== RECORDS FOR PROCESSING ==
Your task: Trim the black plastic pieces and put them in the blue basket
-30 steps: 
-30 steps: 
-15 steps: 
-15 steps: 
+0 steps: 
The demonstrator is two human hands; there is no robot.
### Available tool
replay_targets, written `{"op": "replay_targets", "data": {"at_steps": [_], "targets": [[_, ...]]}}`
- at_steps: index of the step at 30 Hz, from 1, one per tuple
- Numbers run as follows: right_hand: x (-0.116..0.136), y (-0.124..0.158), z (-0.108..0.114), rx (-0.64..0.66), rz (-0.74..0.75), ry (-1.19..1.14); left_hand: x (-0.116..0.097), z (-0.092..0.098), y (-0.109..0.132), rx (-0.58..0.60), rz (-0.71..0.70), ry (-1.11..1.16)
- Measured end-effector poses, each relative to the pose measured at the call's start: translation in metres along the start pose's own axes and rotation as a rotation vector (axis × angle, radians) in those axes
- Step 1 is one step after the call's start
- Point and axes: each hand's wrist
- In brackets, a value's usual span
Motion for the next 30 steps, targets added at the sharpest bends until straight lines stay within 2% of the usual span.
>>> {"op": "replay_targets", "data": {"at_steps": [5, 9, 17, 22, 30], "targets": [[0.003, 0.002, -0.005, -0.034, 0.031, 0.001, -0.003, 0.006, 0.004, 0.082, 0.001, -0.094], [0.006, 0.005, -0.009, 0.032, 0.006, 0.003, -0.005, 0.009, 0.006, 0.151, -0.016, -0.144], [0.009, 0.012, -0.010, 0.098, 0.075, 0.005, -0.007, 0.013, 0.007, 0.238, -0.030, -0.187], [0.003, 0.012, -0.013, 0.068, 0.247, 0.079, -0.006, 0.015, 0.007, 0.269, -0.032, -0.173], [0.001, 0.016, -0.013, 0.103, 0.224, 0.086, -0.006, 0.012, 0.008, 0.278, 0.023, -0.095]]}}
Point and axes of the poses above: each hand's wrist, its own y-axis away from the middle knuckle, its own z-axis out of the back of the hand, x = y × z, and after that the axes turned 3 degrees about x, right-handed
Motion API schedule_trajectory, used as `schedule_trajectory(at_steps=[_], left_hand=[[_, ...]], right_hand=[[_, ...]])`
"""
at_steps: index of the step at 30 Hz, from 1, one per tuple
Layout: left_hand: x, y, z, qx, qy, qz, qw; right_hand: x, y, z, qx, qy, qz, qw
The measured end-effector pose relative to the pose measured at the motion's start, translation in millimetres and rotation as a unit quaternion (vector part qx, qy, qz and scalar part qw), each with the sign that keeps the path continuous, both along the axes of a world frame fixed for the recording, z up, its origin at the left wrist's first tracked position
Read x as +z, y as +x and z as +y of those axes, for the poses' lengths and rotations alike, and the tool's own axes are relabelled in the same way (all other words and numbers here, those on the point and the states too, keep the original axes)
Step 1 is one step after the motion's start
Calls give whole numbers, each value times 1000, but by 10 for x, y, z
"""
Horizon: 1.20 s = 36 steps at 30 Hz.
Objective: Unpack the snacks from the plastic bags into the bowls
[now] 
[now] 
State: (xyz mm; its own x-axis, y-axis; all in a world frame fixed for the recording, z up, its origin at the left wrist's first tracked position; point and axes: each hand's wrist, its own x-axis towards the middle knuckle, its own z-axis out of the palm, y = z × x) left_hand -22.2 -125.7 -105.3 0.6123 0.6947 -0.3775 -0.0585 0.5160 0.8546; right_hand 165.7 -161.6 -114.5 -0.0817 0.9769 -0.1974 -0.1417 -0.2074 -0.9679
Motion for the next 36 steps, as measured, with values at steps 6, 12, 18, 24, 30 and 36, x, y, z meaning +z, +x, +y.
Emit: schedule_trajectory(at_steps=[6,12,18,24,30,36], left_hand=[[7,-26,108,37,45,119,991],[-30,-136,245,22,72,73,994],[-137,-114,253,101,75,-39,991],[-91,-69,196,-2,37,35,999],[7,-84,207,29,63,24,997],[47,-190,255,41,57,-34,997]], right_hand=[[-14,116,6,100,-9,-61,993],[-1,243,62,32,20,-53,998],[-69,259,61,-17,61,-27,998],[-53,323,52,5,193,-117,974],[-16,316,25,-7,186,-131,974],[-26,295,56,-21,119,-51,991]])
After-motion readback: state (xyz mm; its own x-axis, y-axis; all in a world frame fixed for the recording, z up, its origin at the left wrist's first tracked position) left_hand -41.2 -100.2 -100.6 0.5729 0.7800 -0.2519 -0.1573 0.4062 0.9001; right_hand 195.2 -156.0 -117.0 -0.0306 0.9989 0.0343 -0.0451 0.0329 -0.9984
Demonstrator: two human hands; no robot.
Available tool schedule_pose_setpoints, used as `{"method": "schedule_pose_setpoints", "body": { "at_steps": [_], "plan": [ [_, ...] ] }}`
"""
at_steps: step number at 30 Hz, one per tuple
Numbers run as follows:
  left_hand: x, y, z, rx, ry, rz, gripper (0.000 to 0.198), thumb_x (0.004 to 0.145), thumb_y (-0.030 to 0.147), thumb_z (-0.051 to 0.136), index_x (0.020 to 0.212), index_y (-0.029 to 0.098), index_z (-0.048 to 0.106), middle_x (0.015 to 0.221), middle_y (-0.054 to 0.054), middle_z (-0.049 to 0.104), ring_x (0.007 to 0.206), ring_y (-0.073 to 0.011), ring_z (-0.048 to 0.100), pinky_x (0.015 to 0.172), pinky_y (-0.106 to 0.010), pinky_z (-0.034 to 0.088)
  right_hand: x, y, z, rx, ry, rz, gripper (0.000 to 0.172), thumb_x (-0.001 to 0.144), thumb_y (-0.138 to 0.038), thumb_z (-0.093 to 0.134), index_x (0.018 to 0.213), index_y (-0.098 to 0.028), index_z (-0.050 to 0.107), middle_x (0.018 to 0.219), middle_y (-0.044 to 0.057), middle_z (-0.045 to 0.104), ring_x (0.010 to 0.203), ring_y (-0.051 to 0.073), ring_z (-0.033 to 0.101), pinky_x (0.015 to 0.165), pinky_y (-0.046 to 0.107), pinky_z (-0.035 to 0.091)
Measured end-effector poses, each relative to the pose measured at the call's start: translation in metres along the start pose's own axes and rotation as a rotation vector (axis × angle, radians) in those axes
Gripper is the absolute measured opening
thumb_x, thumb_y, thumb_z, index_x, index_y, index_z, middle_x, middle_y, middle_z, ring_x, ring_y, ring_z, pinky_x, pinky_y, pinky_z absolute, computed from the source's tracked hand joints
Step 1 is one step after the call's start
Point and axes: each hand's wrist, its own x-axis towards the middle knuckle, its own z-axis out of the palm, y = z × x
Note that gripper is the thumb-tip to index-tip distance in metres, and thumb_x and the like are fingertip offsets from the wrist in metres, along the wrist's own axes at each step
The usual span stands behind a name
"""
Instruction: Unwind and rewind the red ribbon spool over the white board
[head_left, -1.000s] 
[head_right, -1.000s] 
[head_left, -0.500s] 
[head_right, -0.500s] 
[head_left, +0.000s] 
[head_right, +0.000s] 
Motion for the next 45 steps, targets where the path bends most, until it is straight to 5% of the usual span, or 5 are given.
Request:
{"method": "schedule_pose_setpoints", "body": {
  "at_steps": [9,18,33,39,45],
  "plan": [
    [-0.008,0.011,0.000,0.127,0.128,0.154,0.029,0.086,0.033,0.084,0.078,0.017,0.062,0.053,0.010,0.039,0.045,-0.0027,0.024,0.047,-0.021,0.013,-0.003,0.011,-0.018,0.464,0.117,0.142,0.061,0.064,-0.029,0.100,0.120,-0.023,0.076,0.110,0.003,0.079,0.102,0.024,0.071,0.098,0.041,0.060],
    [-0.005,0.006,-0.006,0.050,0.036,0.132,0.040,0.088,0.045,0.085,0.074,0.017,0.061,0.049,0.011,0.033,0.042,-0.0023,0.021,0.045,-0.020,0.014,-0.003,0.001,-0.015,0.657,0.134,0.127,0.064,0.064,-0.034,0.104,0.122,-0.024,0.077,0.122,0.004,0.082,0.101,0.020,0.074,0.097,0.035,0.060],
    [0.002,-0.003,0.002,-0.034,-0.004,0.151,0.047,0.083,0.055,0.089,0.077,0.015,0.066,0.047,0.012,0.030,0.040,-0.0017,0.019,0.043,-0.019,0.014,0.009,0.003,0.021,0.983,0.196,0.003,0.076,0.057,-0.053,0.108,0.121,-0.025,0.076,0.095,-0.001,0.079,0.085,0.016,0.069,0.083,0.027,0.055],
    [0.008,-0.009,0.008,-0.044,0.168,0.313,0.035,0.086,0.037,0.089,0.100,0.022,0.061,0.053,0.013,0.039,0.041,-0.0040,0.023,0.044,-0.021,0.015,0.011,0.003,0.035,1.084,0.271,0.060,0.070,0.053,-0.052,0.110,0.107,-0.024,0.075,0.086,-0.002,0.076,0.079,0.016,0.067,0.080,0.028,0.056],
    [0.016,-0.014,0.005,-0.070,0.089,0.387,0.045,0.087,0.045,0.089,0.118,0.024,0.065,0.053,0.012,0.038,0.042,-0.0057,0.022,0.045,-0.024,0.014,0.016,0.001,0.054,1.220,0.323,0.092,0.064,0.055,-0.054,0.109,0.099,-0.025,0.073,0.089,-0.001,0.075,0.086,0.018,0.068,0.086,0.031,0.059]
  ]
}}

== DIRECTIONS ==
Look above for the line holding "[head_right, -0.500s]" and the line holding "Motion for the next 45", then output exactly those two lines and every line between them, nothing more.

== EXERCISE OUTPUT ==
[head_right, -0.500s] 
[head_left, +0.000s] 
[head_right, +0.000s] 
Motion for the next 45 steps, targets where the path bends most, until it is straight to 5% of the usual span, or 5 are given.

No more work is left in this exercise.